Keeping Hitcounts accurate when using an NGinx Caching Proxy

In previous documentation, we've configured sites to use NGinx as a Reverse Caching Proxy, leading to hugely improved response times on popular content. We've also implemented a custom configuration so that we can refresh the cache periodically, ensuring that dynamic content (such as Twitter modules) updates.

One thing we haven't done as yet, though, is to address the issue of internal hitcounts.
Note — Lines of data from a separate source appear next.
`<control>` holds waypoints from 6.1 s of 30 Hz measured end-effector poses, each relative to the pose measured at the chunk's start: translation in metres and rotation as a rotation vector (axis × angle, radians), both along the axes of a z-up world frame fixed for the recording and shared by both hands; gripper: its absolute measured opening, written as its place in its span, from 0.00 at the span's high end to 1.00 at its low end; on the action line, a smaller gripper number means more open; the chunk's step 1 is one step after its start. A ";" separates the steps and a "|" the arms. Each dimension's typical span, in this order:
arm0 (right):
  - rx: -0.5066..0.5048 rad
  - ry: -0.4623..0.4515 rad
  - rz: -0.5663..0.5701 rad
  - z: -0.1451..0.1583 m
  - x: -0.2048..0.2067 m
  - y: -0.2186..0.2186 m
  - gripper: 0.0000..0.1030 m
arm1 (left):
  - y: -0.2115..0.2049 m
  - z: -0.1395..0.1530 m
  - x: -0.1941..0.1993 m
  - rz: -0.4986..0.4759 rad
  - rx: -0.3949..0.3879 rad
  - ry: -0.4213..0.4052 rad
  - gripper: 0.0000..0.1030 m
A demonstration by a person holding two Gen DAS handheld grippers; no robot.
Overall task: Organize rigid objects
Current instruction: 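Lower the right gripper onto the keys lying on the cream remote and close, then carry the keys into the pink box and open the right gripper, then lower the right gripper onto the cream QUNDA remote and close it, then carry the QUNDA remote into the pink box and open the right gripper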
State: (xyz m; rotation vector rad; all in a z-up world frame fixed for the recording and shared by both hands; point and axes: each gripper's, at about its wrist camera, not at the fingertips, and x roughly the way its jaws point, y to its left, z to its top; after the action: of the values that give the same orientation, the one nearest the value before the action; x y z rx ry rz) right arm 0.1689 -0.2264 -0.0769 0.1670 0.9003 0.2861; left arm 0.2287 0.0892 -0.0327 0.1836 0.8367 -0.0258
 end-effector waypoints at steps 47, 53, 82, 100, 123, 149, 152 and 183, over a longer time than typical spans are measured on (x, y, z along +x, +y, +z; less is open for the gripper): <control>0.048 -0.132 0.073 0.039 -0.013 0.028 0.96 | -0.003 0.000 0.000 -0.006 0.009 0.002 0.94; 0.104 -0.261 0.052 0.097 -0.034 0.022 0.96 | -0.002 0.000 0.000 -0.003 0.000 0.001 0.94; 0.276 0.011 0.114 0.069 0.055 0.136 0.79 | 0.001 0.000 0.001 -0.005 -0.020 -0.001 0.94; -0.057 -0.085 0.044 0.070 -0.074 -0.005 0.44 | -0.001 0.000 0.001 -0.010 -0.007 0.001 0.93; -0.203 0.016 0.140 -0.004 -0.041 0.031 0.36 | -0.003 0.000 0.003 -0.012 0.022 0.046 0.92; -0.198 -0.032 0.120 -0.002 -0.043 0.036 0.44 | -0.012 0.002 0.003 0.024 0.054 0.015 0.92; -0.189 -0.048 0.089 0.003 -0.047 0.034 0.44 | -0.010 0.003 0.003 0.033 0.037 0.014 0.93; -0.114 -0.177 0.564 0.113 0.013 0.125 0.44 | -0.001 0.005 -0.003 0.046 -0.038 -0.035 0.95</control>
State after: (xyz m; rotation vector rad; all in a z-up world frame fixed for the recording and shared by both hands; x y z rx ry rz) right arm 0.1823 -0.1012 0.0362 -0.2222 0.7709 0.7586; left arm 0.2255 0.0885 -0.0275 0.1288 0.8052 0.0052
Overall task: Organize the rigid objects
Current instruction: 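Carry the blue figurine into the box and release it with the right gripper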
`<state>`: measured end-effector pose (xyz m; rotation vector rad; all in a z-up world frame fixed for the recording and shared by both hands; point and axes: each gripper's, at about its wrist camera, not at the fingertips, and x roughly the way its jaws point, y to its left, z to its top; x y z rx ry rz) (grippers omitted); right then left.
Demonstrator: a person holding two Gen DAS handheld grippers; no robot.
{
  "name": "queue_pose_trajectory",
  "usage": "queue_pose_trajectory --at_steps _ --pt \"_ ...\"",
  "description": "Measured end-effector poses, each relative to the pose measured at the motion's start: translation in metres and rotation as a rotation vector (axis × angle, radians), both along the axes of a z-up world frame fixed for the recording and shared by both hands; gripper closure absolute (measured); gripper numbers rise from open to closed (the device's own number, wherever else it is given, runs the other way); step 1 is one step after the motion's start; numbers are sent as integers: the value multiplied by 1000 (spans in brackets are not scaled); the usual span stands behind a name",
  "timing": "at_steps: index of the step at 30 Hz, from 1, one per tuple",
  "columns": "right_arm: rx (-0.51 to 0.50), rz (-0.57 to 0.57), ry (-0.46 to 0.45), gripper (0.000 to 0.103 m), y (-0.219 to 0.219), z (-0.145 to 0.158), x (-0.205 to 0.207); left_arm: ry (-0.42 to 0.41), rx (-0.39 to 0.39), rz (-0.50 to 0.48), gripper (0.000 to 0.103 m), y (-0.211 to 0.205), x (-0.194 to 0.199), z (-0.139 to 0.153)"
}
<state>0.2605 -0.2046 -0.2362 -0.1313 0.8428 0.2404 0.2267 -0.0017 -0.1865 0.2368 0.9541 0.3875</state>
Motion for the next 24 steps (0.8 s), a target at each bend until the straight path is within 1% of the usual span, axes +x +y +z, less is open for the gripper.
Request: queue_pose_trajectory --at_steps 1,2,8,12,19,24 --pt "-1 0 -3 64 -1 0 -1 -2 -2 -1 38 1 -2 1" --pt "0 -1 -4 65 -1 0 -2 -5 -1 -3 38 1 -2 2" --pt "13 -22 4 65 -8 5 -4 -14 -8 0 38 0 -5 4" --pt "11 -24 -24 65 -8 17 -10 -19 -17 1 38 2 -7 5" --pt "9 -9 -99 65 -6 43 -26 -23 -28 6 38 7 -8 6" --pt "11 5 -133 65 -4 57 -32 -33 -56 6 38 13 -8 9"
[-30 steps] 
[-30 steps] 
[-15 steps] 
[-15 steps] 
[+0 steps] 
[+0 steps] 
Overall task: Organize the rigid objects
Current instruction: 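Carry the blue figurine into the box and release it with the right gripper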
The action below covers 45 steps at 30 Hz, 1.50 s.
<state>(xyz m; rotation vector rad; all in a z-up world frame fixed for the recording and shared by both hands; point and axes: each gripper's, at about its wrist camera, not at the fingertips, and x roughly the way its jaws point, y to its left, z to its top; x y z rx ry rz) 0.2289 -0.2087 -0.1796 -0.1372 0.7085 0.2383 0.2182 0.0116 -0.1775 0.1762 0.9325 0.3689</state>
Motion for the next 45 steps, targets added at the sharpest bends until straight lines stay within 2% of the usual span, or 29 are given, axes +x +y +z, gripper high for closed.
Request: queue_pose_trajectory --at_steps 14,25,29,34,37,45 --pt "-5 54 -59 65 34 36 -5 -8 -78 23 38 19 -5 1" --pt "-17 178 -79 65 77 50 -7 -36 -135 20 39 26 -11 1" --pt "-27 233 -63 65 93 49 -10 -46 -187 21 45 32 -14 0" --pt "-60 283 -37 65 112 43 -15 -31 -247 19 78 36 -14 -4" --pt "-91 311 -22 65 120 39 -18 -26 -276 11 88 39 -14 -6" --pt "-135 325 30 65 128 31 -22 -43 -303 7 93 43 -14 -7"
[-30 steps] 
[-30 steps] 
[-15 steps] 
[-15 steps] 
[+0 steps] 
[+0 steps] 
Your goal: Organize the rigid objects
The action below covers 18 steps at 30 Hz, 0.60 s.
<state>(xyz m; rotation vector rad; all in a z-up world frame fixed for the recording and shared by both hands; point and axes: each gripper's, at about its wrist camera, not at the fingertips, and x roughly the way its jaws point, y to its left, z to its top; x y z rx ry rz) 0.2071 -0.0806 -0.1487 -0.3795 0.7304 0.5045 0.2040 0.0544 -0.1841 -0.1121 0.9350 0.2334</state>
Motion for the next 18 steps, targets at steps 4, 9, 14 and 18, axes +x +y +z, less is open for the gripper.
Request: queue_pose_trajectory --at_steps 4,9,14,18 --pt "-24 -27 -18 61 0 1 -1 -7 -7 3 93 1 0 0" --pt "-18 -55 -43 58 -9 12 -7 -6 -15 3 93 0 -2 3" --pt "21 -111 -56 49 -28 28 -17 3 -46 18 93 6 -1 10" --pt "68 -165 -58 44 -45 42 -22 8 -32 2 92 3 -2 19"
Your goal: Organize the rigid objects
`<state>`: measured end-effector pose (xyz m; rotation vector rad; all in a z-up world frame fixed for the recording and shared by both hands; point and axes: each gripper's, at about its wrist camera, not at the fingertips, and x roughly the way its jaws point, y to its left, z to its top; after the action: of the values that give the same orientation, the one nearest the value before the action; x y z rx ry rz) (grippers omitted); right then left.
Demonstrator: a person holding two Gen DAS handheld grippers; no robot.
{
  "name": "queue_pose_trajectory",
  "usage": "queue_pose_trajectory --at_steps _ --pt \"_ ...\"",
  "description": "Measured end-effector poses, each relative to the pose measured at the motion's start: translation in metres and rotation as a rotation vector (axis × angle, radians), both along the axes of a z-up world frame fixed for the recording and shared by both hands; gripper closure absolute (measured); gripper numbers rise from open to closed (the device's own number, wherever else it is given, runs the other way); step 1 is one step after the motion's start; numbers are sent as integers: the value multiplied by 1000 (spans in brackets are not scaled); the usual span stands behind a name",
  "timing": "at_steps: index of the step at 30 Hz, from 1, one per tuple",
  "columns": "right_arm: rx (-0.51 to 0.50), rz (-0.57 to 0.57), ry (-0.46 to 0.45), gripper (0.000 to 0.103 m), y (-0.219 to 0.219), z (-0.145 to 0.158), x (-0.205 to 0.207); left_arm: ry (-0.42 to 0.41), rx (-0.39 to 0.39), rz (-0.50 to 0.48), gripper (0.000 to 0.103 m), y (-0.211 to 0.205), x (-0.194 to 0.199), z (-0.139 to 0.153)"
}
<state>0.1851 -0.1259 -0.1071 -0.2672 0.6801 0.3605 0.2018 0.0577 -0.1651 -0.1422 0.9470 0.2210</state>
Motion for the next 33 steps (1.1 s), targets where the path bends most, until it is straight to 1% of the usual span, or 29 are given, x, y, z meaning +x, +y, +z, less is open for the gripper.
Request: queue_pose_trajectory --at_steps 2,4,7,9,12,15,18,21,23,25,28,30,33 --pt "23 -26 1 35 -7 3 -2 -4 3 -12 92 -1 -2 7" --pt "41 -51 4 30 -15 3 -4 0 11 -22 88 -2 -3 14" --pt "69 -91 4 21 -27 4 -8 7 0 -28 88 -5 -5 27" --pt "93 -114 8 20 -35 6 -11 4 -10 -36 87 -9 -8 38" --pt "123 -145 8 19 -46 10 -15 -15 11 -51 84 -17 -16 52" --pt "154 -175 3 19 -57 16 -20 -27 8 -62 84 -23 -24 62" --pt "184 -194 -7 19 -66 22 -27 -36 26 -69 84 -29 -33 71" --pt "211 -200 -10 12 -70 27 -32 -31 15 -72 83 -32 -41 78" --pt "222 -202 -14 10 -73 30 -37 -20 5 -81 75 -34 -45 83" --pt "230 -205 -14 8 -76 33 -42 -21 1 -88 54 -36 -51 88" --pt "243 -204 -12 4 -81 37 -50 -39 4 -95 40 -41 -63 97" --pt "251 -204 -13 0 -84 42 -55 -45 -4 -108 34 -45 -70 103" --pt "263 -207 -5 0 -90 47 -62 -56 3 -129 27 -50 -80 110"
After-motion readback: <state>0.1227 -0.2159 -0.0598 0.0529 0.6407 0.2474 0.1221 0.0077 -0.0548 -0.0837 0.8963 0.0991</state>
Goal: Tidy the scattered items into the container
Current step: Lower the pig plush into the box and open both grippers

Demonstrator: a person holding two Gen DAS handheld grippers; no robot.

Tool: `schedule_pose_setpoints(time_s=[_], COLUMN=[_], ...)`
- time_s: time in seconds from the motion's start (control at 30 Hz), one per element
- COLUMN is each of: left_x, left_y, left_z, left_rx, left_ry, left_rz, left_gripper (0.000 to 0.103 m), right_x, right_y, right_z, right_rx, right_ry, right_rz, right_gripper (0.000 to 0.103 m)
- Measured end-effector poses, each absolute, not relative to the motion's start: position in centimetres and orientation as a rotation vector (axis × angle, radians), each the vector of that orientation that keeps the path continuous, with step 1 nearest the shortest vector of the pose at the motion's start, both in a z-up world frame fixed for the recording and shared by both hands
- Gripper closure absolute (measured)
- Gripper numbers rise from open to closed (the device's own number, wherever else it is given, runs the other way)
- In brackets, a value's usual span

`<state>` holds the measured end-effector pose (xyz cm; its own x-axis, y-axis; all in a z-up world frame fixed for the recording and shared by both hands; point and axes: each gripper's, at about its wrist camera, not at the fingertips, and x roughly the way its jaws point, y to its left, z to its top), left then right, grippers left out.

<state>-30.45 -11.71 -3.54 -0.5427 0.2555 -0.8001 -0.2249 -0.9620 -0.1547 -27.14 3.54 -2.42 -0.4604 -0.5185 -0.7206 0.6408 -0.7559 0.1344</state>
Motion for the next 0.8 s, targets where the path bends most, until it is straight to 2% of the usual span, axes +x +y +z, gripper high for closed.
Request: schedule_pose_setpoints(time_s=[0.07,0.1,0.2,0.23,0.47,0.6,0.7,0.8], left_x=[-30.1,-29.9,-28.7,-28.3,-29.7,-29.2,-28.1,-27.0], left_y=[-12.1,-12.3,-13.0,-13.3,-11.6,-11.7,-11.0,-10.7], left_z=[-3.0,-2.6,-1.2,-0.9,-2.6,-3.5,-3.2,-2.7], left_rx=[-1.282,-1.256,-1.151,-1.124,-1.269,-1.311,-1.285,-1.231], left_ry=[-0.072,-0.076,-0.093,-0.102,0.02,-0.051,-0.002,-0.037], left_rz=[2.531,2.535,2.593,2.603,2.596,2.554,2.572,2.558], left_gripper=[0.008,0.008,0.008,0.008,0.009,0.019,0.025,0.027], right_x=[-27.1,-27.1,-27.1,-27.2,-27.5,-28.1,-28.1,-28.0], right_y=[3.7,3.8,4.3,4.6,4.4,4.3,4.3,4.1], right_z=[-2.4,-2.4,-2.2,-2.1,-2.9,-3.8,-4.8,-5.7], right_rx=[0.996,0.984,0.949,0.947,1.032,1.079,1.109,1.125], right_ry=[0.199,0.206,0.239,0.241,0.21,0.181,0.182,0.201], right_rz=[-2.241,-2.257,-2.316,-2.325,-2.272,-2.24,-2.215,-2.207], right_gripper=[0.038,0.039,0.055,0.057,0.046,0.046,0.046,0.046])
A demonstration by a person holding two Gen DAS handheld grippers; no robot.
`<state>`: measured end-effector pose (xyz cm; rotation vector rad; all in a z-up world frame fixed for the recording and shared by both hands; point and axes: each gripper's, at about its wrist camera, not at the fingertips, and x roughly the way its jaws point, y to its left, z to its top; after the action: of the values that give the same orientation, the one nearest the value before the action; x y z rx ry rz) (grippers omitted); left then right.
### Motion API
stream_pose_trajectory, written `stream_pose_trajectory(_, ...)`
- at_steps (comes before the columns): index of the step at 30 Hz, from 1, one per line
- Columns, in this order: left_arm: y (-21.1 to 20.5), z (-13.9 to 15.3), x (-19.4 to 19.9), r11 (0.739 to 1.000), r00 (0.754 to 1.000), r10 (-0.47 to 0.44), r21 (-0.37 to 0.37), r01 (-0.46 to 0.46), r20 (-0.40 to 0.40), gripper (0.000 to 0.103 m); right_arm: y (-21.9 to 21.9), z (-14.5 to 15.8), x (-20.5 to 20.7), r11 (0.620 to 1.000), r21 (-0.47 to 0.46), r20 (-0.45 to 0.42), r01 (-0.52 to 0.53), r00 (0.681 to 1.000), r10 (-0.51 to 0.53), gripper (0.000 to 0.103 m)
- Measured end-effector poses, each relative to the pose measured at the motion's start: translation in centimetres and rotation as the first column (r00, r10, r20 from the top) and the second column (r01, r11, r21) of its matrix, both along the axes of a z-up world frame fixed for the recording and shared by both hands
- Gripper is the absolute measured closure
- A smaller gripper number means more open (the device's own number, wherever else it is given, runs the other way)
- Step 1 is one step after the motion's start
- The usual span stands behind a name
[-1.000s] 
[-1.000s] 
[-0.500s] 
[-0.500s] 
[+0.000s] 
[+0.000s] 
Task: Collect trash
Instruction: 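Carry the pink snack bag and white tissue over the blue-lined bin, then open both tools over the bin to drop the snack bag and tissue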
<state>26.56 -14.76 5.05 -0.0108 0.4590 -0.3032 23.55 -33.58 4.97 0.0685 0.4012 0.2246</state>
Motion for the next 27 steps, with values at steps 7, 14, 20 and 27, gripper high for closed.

We've looked specifically at using NGinx with Joomla, and noted that a side effect would be inaccurate hitcounts displayed within Joomla (which remains true even when using the internal page caching).

In this documentation, we'll be implementing a small script to ensure that hits served from the cache are still recorded within Joomla (or Wordpress, Drupal - whatever you happen to be using), albeit a little while after they happen.

Most people won't need a realtime view of hits (if you do, you'll need a different implementation to the one we're going to develop), so we're going to have the hitcounts update hourly.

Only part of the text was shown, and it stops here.